# What needs to be done:
Transcribe every line of the entries exactly.

╔══

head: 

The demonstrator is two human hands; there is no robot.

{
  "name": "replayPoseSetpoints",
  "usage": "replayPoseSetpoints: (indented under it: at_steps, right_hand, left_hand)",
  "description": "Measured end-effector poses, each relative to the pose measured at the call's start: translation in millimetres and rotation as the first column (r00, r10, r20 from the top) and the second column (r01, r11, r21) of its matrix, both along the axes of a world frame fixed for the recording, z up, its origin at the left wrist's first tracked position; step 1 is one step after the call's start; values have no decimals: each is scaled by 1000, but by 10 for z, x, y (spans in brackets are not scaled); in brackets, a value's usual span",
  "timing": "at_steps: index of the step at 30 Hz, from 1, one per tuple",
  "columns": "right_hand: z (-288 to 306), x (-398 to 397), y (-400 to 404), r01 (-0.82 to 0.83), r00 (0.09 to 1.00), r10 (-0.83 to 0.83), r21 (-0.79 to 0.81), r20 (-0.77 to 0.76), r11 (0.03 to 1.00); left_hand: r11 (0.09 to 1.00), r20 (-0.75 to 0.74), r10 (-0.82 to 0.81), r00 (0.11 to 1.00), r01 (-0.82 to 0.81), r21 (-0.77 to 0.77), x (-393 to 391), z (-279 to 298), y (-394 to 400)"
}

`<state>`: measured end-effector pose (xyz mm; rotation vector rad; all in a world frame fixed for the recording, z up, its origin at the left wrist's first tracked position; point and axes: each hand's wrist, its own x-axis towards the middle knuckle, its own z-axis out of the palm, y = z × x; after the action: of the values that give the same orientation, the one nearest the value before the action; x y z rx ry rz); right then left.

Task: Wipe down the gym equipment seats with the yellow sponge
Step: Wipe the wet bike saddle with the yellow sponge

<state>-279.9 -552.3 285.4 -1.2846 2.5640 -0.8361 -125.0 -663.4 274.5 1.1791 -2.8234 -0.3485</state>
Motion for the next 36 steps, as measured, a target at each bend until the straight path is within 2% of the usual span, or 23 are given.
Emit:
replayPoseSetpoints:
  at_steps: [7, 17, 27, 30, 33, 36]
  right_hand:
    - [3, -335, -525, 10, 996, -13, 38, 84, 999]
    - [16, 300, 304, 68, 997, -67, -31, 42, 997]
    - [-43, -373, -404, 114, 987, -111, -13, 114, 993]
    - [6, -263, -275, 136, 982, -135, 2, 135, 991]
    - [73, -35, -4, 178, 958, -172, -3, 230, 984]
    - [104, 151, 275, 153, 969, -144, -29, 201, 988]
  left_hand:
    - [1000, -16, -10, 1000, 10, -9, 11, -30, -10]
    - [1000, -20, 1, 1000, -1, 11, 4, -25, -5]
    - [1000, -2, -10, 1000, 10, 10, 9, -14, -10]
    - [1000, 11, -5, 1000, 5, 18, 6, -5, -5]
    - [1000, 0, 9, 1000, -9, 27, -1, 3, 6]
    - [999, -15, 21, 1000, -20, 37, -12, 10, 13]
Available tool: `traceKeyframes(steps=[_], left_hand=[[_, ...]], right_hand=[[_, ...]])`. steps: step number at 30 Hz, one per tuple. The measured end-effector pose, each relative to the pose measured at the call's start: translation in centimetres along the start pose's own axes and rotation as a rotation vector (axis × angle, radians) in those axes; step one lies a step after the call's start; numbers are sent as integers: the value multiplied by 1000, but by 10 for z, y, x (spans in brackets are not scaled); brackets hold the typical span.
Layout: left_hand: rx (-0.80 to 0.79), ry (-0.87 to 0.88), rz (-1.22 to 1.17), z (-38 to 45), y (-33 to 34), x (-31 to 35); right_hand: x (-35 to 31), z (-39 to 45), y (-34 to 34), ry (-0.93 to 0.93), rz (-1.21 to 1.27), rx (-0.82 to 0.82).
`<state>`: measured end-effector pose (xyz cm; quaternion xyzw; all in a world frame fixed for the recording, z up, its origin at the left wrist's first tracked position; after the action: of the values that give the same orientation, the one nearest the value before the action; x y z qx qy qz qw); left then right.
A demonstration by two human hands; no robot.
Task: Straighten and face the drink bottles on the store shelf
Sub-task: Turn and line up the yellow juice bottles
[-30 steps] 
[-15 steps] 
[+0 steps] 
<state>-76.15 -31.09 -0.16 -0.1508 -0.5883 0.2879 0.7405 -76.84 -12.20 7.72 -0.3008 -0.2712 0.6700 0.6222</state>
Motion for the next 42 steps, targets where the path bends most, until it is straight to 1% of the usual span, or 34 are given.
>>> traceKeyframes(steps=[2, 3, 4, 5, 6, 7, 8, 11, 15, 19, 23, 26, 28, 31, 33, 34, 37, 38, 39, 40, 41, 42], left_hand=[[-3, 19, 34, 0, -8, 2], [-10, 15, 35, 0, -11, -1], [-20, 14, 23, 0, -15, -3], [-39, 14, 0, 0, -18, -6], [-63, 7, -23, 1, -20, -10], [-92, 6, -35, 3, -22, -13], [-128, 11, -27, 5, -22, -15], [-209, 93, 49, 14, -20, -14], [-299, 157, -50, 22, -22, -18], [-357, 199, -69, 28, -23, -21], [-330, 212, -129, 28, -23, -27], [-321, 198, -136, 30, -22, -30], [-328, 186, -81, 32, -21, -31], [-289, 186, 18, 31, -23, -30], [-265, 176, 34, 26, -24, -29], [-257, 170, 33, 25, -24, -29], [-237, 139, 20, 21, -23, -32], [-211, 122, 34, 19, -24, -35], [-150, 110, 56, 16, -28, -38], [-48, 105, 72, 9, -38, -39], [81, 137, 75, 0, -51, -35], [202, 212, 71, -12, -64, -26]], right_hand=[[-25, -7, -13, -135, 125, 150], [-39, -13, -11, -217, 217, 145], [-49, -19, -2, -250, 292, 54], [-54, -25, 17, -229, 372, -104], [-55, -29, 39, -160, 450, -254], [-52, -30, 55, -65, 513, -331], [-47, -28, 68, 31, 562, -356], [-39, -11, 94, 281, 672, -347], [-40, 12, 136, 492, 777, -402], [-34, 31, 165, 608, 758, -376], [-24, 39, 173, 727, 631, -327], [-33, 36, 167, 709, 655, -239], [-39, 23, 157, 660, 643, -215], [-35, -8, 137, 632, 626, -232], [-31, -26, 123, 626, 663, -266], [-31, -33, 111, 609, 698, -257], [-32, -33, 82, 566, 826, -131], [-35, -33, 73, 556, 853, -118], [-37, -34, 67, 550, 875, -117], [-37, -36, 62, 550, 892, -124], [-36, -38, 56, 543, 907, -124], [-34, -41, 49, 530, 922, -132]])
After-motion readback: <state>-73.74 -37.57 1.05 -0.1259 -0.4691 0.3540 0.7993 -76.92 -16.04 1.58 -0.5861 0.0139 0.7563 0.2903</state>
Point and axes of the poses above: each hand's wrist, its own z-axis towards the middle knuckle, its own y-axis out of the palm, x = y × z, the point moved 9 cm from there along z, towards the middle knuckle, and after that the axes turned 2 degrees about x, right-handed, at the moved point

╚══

# Answer below:
head: 

The demonstrator is two human hands; there is no robot.

{
  "name": "replayPoseSetpoints",
  "usage": "replayPoseSetpoints: (indented under it: at_steps, right_hand, left_hand)",
  "description": "Measured end-effector poses, each relative to the pose measured at the call's start: translation in millimetres and rotation as the first column (r00, r10, r20 from the top) and the second column (r01, r11, r21) of its matrix, both along the axes of a world frame fixed for the recording, z up, its origin at the left wrist's first tracked position; step 1 is one step after the call's start; values have no decimals: each is scaled by 1000, but by 10 for z, x, y (spans in brackets are not scaled); in brackets, a value's usual span",
  "timing": "at_steps: index of the step at 30 Hz, from 1, one per tuple",
  "columns": "right_hand: z (-288 to 306), x (-398 to 397), y (-400 to 404), r01 (-0.82 to 0.83), r00 (0.09 to 1.00), r10 (-0.83 to 0.83), r21 (-0.79 to 0.81), r20 (-0.77 to 0.76), r11 (0.03 to 1.00); left_hand: r11 (0.09 to 1.00), r20 (-0.75 to 0.74), r10 (-0.82 to 0.81), r00 (0.11 to 1.00), r01 (-0.82 to 0.81), r21 (-0.77 to 0.77), x (-393 to 391), z (-279 to 298), y (-394 to 400)"
}

`<state>`: measured end-effector pose (xyz mm; rotation vector rad; all in a world frame fixed for the recording, z up, its origin at the left wrist's first tracked position; point and axes: each hand's wrist, its own x-axis towards the middle knuckle, its own z-axis out of the palm, y = z × x; after the action: of the values that give the same orientation, the one nearest the value before the action; x y z rx ry rz); right then left.

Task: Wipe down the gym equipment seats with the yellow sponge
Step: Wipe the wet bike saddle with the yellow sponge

<state>-279.9 -552.3 285.4 -1.2846 2.5640 -0.8361 -125.0 -663.4 274.5 1.1791 -2.8234 -0.3485</state>
Motion for the next 36 steps, as measured, a target at each bend until the straight path is within 2% of the usual span, or 23 are given.
Emit:
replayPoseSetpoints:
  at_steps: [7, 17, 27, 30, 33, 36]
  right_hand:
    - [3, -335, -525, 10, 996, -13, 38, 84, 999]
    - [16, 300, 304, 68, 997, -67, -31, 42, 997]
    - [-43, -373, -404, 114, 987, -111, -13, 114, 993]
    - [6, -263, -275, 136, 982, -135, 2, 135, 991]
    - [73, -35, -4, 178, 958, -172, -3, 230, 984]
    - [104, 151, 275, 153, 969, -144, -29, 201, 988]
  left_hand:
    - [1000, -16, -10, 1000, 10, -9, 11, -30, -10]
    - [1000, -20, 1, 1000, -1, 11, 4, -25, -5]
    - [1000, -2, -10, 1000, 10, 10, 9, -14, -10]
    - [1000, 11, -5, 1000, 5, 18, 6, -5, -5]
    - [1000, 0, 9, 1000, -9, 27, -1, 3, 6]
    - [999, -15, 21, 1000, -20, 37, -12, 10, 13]
Available tool: `traceKeyframes(steps=[_], left_hand=[[_, ...]], right_hand=[[_, ...]])`. steps: step number at 30 Hz, one per tuple. The measured end-effector pose, each relative to the pose measured at the call's start: translation in centimetres along the start pose's own axes and rotation as a rotation vector (axis × angle, radians) in those axes; step one lies a step after the call's start; numbers are sent as integers: the value multiplied by 1000, but by 10 for z, y, x (spans in brackets are not scaled); brackets hold the typical span.
Layout: left_hand: rx (-0.80 to 0.79), ry (-0.87 to 0.88), rz (-1.22 to 1.17), z (-38 to 45), y (-33 to 34), x (-31 to 35); right_hand: x (-35 to 31), z (-39 to 45), y (-34 to 34), ry (-0.93 to 0.93), rz (-1.21 to 1.27), rx (-0.82 to 0.82).
`<state>`: measured end-effector pose (xyz cm; quaternion xyzw; all in a world frame fixed for the recording, z up, its origin at the left wrist's first tracked position; after the action: of the values that give the same orientation, the one nearest the value before the action; x y z qx qy qz qw); left then right.
A demonstration by two human hands; no robot.
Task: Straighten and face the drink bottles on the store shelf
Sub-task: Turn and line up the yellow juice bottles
[-30 steps] 
[-15 steps] 
[+0 steps] 
<state>-76.15 -31.09 -0.16 -0.1508 -0.5883 0.2879 0.7405 -76.84 -12.20 7.72 -0.3008 -0.2712 0.6700 0.6222</state>
Motion for the next 42 steps, targets where the path bends most, until it is straight to 1% of the usual span, or 34 are given.
>>> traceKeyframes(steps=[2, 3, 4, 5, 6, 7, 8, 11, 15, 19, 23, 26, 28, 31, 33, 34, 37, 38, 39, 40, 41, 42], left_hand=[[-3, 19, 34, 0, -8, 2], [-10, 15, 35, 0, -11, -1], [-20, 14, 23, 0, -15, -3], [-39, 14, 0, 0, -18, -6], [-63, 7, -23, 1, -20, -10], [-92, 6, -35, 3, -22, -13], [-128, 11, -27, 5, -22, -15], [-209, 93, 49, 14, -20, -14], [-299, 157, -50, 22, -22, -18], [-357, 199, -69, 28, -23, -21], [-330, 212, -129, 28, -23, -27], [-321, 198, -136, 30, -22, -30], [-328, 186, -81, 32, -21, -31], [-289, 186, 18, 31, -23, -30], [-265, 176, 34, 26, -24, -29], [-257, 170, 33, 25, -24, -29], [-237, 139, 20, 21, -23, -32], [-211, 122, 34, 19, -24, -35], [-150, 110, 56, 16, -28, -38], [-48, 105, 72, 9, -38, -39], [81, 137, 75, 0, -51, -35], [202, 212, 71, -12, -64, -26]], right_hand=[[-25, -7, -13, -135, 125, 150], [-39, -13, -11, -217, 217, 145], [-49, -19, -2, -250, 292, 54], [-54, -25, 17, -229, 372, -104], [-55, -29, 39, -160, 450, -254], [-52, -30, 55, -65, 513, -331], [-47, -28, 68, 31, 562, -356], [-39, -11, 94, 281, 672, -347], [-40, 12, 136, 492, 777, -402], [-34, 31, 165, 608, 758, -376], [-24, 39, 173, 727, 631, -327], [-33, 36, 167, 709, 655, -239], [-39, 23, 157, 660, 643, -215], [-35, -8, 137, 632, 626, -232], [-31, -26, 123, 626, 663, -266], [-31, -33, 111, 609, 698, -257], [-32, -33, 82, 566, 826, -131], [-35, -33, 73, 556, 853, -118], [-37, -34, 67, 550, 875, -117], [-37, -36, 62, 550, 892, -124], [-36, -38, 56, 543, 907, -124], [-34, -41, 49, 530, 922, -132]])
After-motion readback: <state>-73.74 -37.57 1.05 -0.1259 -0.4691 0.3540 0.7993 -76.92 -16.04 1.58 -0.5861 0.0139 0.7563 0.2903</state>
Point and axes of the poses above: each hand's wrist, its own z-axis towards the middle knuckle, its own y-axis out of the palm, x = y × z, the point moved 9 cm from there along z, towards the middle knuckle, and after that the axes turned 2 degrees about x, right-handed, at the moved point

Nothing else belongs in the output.